Susan M. Boyer, Henery Press, 248 pages
Eccentric characters go together in Southern mysteries like, well, shrimp and grits. But Susan M. Boyer deftly shapes characters with just enough idiosyncrasies without succumbing to cliches in her engaging second novel. “Lowcountry Bombshell” surprises at every twist as Boyer infuses her lighthearted plot with a look at obsession with celebrity, unadulterated greed and an affectionate look at South Carolina.
Private detective Liz Talbot has a practical view of the world, despite her rather complicated love life. It’s the clients who come to her P.I. firm who are the odd ones. Her latest is Calista McQueen, a picture-perfect likeness of Marilyn Monroe. A recent transplant to Stella Maris, a fictional island adjacent to Charleston, Calista is convinced that someone wants to kill her and that it will occur on the anniversary of Monroe’s death.
Liz is intrigued but skeptical of Calista’s alleged similarities to the famous actress, from the names of her client’s former husbands to her celebrity-obsessed family. But there may be a more realistic reason for Calista’s fears than the Monroe resemblance – Calista is rich.
A light mystery melded with the private detective genre has proved to be a winner for Boyer, whose debut last year, “Lowcountry Boil,” landed on a couple of best-seller lists and won the Agatha and the Daphne du Maurier awards. She continues her lively storytelling in the highly entertaining “Lowcountry Bombshell.”

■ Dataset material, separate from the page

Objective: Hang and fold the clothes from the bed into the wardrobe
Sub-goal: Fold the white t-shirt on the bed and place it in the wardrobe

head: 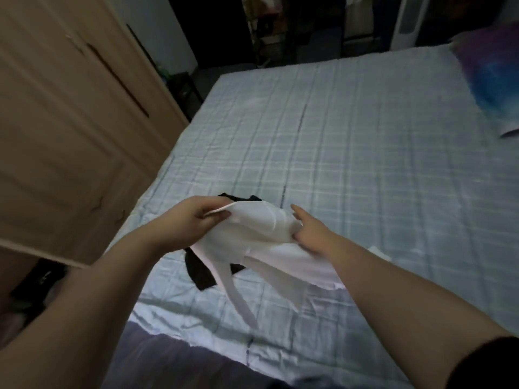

Sara Paretsky, Putnam, 480 pages
Since private investigator V.I. Warshawski took up with double bassist Jake Thibaut in 2009’s “Hardball,” her creator, author Sara Paretsky, seems to have renewed creative energy, evident in pages that almost seem to turn themselves.
The considerable action of “Critical Mass” (the title refers to nuclear physics) is set off when Warshawski’s friend, Dr. Lotty Herschel asks her to find Judy Binder, the daughter of Kathe, with whom Lotty grew up in pre-World War II Vienna, and Judy’s son, Martin.
That assignment takes Warshawski from her North Side Chicago neighborhood to a ruined downstate meth house in a first chapter that contains some of Paretsky’s tautest writing ever. The book’s narrative also moves between wartime Vienna and present-day Chicago, the misery of the Jewish ghetto and the luxuries of North Shore privilege.
There’s plenty of action, along with Paretsky’s usual dry humor. With entombments, solved mysteries, loose ends neatly tied, good writing and a little bit of love, “Critical Mass” is a thoroughly satisfying read.